Problem requirements:
Every line of the records that holds the word "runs" should be copied out.

━━━━━━━━━━━━━━━━

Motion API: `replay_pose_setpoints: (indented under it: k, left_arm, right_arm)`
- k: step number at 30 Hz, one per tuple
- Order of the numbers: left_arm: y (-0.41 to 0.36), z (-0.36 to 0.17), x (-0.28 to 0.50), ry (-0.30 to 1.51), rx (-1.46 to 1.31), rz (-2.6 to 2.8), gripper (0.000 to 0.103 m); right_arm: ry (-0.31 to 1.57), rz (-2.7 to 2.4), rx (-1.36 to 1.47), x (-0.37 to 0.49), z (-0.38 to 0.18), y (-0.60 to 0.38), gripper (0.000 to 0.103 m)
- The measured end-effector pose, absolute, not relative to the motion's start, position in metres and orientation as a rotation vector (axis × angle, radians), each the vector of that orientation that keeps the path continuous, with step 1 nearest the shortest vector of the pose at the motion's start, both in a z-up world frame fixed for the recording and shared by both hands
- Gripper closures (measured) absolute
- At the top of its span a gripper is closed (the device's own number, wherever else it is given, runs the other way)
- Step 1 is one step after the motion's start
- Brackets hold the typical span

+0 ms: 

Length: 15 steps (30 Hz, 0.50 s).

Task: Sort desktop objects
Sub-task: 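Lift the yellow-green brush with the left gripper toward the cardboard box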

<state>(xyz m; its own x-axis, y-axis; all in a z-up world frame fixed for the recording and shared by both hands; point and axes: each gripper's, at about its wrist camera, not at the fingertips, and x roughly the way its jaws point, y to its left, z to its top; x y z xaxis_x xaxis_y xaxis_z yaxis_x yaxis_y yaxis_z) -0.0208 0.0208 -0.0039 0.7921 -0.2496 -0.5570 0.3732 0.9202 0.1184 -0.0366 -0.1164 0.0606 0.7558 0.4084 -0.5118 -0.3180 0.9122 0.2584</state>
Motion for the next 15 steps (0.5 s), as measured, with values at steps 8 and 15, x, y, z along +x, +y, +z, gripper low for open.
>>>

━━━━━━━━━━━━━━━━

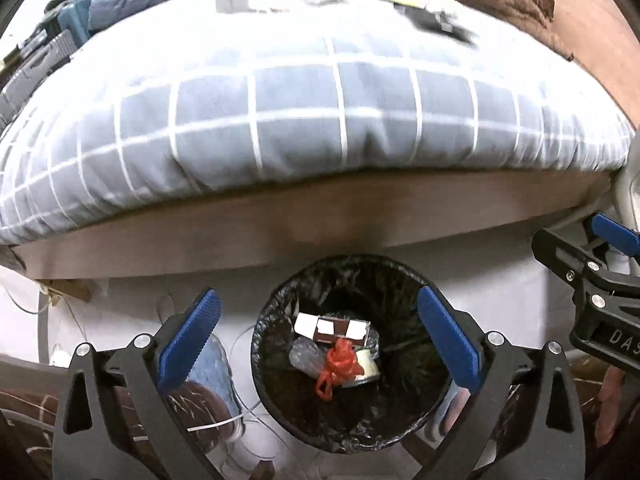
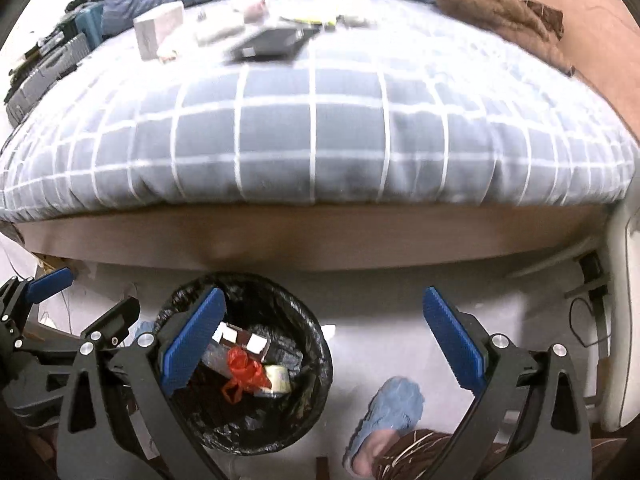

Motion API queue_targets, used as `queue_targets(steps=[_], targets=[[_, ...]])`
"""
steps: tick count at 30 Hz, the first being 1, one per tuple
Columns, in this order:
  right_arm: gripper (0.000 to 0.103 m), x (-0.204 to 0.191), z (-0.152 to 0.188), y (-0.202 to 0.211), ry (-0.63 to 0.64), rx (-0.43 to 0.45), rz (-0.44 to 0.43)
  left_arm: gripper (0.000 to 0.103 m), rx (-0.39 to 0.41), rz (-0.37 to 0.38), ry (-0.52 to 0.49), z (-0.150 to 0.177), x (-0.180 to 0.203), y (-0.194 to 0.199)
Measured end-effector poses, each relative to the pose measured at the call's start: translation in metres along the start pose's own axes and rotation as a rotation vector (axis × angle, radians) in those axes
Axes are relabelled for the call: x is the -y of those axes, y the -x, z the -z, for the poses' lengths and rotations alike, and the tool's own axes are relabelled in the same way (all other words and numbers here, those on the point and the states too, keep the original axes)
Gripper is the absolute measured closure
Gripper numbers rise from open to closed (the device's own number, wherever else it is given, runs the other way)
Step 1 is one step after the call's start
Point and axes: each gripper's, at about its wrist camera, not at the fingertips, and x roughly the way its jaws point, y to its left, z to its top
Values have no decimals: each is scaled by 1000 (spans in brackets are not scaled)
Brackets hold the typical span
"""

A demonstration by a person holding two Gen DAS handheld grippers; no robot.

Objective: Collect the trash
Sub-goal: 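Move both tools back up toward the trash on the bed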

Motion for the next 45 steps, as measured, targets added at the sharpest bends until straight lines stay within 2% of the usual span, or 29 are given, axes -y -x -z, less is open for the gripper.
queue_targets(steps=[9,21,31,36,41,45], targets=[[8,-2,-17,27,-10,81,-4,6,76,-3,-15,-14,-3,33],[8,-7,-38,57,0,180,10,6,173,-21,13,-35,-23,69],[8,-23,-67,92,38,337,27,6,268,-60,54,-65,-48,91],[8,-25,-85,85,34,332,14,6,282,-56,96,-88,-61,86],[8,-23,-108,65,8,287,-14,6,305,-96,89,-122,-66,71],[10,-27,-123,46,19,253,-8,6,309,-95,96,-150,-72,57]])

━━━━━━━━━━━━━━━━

Result:
- At the top of its span a gripper is closed (the device's own number, wherever else it is given, runs the other way)
Gripper numbers rise from open to closed (the device's own number, wherever else it is given, runs the other way)

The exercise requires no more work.